- Task instructions: All the lines below need to be transcribed exactly. Pictures get left out.

- Data shown:
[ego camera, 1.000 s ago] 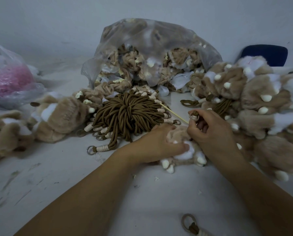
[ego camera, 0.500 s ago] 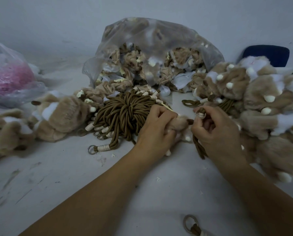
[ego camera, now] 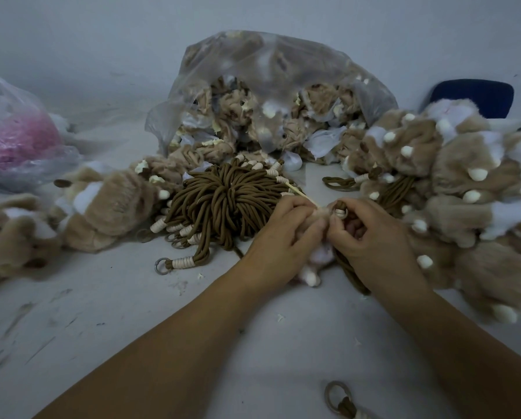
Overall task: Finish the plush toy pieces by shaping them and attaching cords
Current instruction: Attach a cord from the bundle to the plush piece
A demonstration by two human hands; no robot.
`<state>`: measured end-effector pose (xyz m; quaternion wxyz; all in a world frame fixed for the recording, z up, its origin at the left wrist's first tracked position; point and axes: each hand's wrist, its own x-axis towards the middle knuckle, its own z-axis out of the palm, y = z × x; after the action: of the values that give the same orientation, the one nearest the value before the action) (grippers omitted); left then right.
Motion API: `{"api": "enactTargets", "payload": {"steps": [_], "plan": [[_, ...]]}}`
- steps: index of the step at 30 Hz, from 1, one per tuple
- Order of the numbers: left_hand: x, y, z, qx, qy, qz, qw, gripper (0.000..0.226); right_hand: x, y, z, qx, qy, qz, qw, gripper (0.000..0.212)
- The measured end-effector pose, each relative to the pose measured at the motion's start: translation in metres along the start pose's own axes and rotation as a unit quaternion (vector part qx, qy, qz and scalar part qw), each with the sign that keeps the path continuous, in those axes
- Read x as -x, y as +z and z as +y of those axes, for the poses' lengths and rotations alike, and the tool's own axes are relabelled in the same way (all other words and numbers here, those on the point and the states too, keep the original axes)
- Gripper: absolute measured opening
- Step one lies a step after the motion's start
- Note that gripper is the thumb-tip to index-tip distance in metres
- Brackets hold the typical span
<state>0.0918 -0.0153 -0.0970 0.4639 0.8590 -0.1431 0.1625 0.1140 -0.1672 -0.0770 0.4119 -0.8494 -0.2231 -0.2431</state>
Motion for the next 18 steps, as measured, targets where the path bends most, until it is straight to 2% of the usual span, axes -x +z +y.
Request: {"api": "enactTargets", "payload": {"steps": [3,6,10,18], "plan": [[-0.001,0.001,0.002,-0.012,0.013,0.032,0.999,0.026,0.001,0.001,0.000,0.005,0.000,-0.005,1.000,0.026],[0.000,0.002,0.005,-0.045,0.059,0.065,0.995,0.014,0.000,0.001,0.000,0.010,-0.001,-0.002,1.000,0.028],[0.000,0.000,0.011,-0.157,0.127,0.119,0.972,0.005,0.000,0.001,-0.001,0.010,0.002,0.002,1.000,0.027],[-0.002,-0.001,0.018,-0.264,0.151,0.131,0.943,0.008,0.000,-0.001,-0.005,0.004,0.013,-0.007,1.000,0.028]]}}
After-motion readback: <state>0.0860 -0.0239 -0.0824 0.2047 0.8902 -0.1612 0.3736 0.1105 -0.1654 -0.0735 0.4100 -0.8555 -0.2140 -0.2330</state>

- Result for this exercise:
[ego camera, 1.000 s ago] 
[ego camera, 0.500 s ago] 
[ego camera, now] 
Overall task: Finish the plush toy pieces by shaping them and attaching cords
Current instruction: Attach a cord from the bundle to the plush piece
A demonstration by two human hands; no robot.
`<state>`: measured end-effector pose (xyz m; quaternion wxyz; all in a world frame fixed for the recording, z up, its origin at the left wrist's first tracked position; point and axes: each hand's wrist, its own x-axis towards the middle knuckle, its own z-axis out of the palm, y = z × x; after the action: of the values that give the same orientation, the one nearest the value before the action) (grippers omitted); left then right.
Motion API: `{"api": "enactTargets", "payload": {"steps": [_], "plan": [[_, ...]]}}`
- steps: index of the step at 30 Hz, from 1, one per tuple
- Order of the numbers: left_hand: x, y, z, qx, qy, qz, qw, gripper (0.000..0.226); right_hand: x, y, z, qx, qy, qz, qw, gripper (0.000..0.212)
- The measured end-effector pose, each relative to the pose measured at the motion's start: translation in metres along the start pose's own axes and rotation as a unit quaternion (vector part qx, qy, qz and scalar part qw), each with the sign that keeps the path continuous, in those axes
- Read x as -x, y as +z and z as +y of those axes, for the poses' lengths and rotations alike, and the tool's own axes are relabelled in the same way (all other words and numbers here, those on the point and the states too, keep the original axes)
- Gripper: absolute measured opening
- Step one lies a step after the motion's start
- Note that gripper is the thumb-tip to index-tip distance in metres
- Brackets hold the typical span
<state>0.0918 -0.0153 -0.0970 0.4639 0.8590 -0.1431 0.1625 0.1140 -0.1672 -0.0770 0.4119 -0.8494 -0.2231 -0.2431</state>
Motion for the next 18 steps, as measured, targets where the path bends most, until it is straight to 2% of the usual span, axes -x +z +y.
Request: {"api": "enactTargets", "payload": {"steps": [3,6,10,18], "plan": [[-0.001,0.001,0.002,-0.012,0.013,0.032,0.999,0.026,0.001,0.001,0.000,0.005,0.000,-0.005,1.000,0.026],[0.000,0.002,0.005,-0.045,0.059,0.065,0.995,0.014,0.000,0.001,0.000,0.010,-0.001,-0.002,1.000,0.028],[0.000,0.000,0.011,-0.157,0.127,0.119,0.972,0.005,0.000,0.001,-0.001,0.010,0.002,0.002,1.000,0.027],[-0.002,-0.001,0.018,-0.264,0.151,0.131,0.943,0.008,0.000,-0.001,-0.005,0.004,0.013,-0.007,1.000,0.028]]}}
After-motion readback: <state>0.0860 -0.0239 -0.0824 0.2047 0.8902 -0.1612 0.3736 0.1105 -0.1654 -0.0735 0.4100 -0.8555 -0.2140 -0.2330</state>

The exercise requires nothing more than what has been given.